There has been a bit of recent news lately suggesting international football* considerations are making the divisions between states greater, supporting the idea that sports might not be the path to peace and reconciliation. While a few cases cannot disprove an idea, recent moves point in a troubling direction for the theory that we can settle differences between states on the football pitch. Relating back to early theories of functionalism, any form of cooperation, even on the sports pitch, might be beneficial to countries at odds with each other. The communication provided through spectacular sporting events might provide pathways for peace. Others might argue that fighting it out on the pitch is better than fighting with guns and bullets. While these ideas might be true in the abstract, it is tough to consider the viability of such proposals if states fail to even meet on the pitch in the first place.

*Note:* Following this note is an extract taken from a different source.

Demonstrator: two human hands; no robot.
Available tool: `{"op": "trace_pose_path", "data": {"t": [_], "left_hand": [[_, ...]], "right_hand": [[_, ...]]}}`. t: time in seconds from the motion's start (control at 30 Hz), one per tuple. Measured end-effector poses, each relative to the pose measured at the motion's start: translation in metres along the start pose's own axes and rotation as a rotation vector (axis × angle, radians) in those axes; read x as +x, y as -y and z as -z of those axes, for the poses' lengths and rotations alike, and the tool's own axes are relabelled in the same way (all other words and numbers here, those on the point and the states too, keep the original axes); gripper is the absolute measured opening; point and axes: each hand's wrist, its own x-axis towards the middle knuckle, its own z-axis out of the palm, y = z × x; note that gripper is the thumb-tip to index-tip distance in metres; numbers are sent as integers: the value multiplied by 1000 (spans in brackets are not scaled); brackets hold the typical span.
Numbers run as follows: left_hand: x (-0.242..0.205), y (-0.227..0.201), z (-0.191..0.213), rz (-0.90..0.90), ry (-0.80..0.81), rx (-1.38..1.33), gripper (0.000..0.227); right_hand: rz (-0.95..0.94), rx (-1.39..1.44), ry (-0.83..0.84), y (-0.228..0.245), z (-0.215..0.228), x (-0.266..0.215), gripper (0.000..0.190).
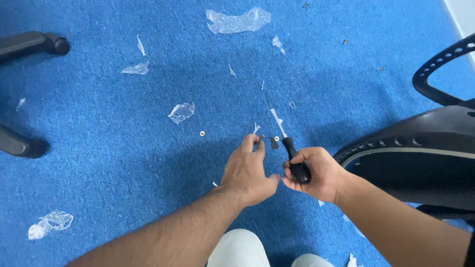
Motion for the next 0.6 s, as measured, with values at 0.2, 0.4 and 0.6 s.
{"op": "trace_pose_path", "data": {"t": [0.2,0.4,0.6], "left_hand": [[-14,-12,10,-173,49,-20,81],[-31,-33,12,-411,-30,10,68],[-55,-56,6,-557,-96,84,70]], "right_hand": [[438,-413,-209,3,-18,-31,36],[612,-509,-222,-11,-17,-57,32],[801,-370,-137,-38,10,-75,26]]}}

This brings us to news that Gibraltar, a British territory, has been separated from Spain in the Euro 2016 qualifiers. Gibraltar was recently admitted into the UEFA system, allowing it to compete with other states and territories in the European Champions. Tensions between Britain and Spain over the territory have escalated recently, with various moves pushed by each side in order to make the status quo uncomfortable or reinforced, depending on your perspective. The territory is obviously important as it is the gateway to the Mediterranean and a choke point for all shipping. The British responded to increased Spanish checks at the border by moving ships into the area. Sensing a moment to prevent further tension, UEFA removed Gibraltar from the possibility of meeting Spain in a qualifier. This might be generous given the skill and ability of Spain, avoiding a 20-0 encounter might be a wise move, but it is also a bit rash in that such encounters have the possibility of bringing the two sides together in friendship.
Taking things a bit further, the Russians, in their own words, are going “ball for ball” with the United States. After some U.S. Senators petitioned to remove Russia from the upcoming World Cup because their movements in Crimea, Russia responded in the same manner by petitioning FIFA to ban the U.S. because of their frequent interventions (Libya and Iraq) in other states.
Likely nothing will come of threats by the Russians or the U.S., but that each side moved so quickly to ban the other from competition is discomforting. While we can be mollified by the fact that these moves have been made by individuals and not the state as a whole, this fact does not really make the situation any better. The possibility of peace from sport is a powerful idea, but it has limits and we must consider this as we seek non-traditional moves in the international relations arena. Regardless, I say “let them play!
*Yes, I called it football not soccer, I live in Scotland, sue me.